CENSURA
Luiz Brandão
16 de fevereiro de 2026 às 11:03
A TV Globo voltou a ser protagonista com o que mais sabe fazer desde a sua criação: manipular e censurar informações. Durante a transmissão do Carnaval na noite deste domingo (15), a a Globo escondeu o conteúdo político do desfile da Acadêmicos de Niterói, que levou à Sapucaí o enredo “Do alto do Mulungu surge a esperança: Lula, o operário do Brasil”, em homenagem ao presidente Luiz Inácio Lula da Silva.
Enquanto a escola apresentava referências diretas à trajetória do presidente Lula (PT) e a episódios recentes da política nacional, os comentaristas Milton Cunha, Mariana Gross, Alex Escobar, Karine Alves e Pretinho da Serrinha concentraram suas falas em aspectos técnicos, fantasias, alegorias e acabamento estético.

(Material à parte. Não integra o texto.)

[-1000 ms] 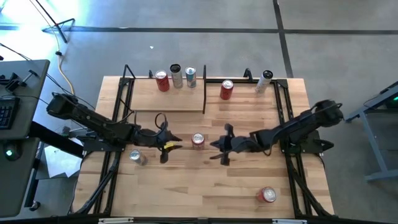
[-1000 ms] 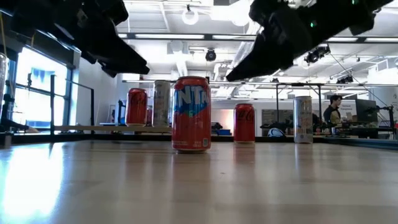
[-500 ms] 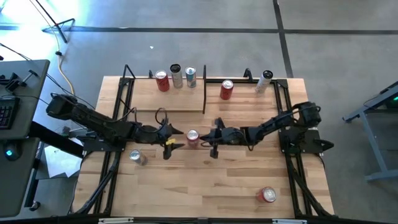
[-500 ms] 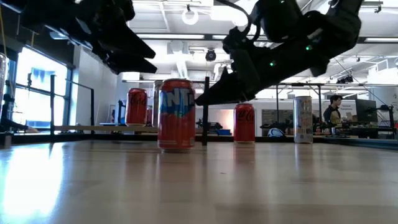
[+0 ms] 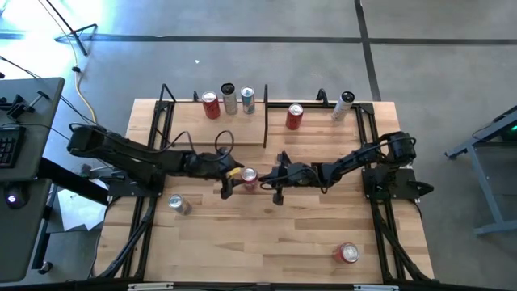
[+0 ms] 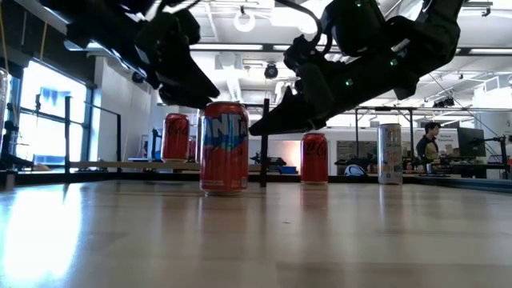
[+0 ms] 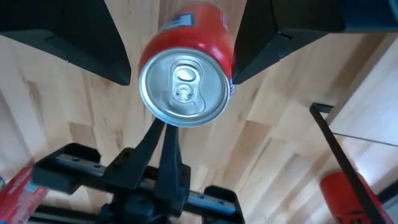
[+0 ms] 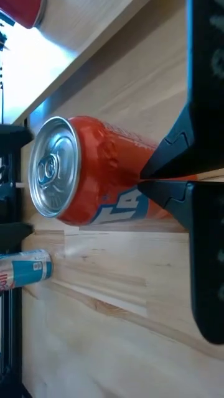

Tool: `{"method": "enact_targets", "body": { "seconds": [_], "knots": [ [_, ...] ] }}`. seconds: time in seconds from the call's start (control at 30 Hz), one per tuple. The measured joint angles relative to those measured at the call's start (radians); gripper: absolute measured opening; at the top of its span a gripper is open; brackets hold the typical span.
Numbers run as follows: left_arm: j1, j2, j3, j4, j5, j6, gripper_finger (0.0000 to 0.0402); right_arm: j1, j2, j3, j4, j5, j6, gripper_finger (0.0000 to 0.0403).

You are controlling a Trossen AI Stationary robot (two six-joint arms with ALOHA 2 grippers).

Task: Place canned beverage on shelf
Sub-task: Put the left red soda can on the shelf

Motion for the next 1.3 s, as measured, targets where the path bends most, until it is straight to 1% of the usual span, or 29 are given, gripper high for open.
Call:
{"method": "enact_targets", "body": {
  "seconds": [0.07, 0.17, 0.37, 0.6, 0.87, 1.0, 1.13, 1.3],
  "knots": [
    [0.008, 0.029, 0.016, -0.001, 0.025, 0.005, 0.0271, 0.000, 0.000, 0.000, -0.001, 0.000, -0.011, 0.0000],
    [0.014, 0.070, 0.043, 0.002, 0.036, 0.019, 0.0271, 0.000, 0.000, 0.000, -0.002, -0.003, -0.012, 0.0000],
    [0.015, 0.134, 0.084, 0.026, 0.023, 0.050, 0.0272, 0.002, 0.000, 0.000, -0.002, -0.010, -0.018, 0.0000],
    [0.020, 0.170, 0.088, 0.048, 0.008, 0.063, 0.0270, 0.001, 0.000, 0.000, 0.000, -0.017, -0.019, 0.0000],
    [0.017, 0.170, 0.089, 0.033, 0.010, 0.064, 0.0239, 0.001, 0.000, 0.000, 0.001, -0.018, -0.019, 0.0000],
    [0.017, 0.163, 0.088, 0.029, 0.002, 0.062, 0.0235, 0.001, 0.000, 0.000, 0.001, -0.019, -0.019, 0.0000],
    [0.015, 0.117, 0.084, -0.014, 0.005, 0.059, 0.0234, -0.002, 0.000, 0.002, 0.004, -0.009, -0.019, 0.0000],
    [0.017, 0.017, 0.080, -0.135, -0.004, 0.029, 0.0234, -0.001, 0.000, 0.002, 0.003, -0.011, -0.019, 0.0000]
  ]
}}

A comissão de frente encenou uma sequência simbólica com personagens representando os quatro últimos presidentes do país. Na coreografia, Lula passava a faixa presidencial para Dilma Rousseff, que a perdia para Michel Temer em alusão ao golpe do impeachment de 2016.

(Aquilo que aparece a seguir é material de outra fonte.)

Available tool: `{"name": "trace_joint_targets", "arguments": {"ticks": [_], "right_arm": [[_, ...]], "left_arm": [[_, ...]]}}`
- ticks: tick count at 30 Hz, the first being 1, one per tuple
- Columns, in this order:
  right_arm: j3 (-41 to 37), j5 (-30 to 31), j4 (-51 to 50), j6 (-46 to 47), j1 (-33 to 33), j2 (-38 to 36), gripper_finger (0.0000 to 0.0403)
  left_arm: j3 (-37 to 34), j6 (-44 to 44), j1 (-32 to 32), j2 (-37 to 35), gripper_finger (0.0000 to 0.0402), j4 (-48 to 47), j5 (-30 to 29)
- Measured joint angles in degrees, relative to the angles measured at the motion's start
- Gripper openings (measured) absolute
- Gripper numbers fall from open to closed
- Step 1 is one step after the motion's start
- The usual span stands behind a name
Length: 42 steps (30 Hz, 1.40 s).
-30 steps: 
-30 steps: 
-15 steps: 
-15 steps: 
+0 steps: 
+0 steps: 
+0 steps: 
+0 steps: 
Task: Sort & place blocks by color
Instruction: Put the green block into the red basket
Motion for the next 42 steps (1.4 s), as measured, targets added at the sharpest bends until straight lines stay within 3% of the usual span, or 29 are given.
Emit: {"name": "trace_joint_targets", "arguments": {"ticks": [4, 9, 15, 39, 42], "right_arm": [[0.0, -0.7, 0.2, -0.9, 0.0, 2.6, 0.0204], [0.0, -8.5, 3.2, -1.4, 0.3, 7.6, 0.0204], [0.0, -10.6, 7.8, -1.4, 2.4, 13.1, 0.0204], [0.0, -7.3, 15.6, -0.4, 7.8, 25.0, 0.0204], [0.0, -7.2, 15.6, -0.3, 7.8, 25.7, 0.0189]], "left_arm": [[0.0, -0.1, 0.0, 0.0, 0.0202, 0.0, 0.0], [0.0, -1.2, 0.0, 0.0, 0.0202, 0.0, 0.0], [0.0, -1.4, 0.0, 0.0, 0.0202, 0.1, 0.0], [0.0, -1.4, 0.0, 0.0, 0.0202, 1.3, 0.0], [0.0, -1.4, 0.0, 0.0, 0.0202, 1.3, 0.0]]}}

Nos bastidores, a emissora já havia orientado seus profissionais a manter postura neutra, evitando interpretações que pudessem ser entendidas como propaganda ou posicionamento político. A escolha editorial ficou evidente também na decisão de não exibir integralmente o início do desfile da escola de Niterói.
Nas redes sociais, telespectadores reclamaram que a agremiação já estava avançada na avenida enquanto a transmissão permanecia com comentários em estúdio. Houve críticas diretas à emissora por supostamente minimizar a exibição da homenagem.

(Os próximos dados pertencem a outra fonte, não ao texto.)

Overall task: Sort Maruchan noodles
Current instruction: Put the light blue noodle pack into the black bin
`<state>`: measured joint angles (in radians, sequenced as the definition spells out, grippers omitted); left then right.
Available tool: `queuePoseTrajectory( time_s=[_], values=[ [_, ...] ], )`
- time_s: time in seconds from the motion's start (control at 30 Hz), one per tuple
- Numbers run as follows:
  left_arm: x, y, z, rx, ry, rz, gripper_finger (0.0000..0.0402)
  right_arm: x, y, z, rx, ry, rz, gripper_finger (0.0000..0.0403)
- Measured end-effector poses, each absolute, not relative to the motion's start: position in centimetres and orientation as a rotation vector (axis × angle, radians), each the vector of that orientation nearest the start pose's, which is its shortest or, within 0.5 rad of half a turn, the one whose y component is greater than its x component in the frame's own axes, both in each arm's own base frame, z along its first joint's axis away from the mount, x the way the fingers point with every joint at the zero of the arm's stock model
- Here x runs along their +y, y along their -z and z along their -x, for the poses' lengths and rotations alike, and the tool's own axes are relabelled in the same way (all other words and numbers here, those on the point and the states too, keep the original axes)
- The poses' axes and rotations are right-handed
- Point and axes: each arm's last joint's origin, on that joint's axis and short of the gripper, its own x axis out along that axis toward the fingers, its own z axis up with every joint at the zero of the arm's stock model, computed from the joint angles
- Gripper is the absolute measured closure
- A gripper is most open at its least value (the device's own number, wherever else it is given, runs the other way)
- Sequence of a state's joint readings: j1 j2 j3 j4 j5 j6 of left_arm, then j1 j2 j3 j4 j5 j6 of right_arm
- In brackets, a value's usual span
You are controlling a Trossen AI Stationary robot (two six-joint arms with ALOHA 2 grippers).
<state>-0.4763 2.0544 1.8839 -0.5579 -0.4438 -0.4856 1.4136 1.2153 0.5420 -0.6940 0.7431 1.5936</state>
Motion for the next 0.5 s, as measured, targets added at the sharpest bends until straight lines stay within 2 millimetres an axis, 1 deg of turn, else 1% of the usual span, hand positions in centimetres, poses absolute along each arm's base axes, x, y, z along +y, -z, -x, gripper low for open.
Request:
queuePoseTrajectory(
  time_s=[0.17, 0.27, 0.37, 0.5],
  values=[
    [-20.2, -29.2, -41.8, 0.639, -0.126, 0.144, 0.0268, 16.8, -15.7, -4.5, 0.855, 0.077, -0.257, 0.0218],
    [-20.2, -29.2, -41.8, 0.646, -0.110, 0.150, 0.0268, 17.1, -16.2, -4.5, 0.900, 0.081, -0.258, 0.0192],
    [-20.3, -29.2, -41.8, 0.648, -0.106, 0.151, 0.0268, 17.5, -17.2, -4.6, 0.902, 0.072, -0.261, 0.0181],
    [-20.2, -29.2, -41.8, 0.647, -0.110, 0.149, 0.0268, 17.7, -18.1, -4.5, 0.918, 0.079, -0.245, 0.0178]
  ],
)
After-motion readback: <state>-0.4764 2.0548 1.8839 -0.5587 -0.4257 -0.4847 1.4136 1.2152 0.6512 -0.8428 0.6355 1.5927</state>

A diferença na abordagem reforçou, para parte do público, a impressão de omissão no caso do desfile dedicado a Lula. Na avenida, o enredo percorreu a trajetória do presidente desde a infância. O ator Paulo Vieira interpretou Lula ao longo da apresentação.

A narrativa foi conduzida em primeira pessoa por Dona Lindu, mãe do presidente. A letra relembra a viagem de “13 noites e 13 dias” em um caminhão pau-de-arara entre Garanhuns (PE) e a periferia do Guarujá (SP), conectando a trajetória da família à história política de Lula.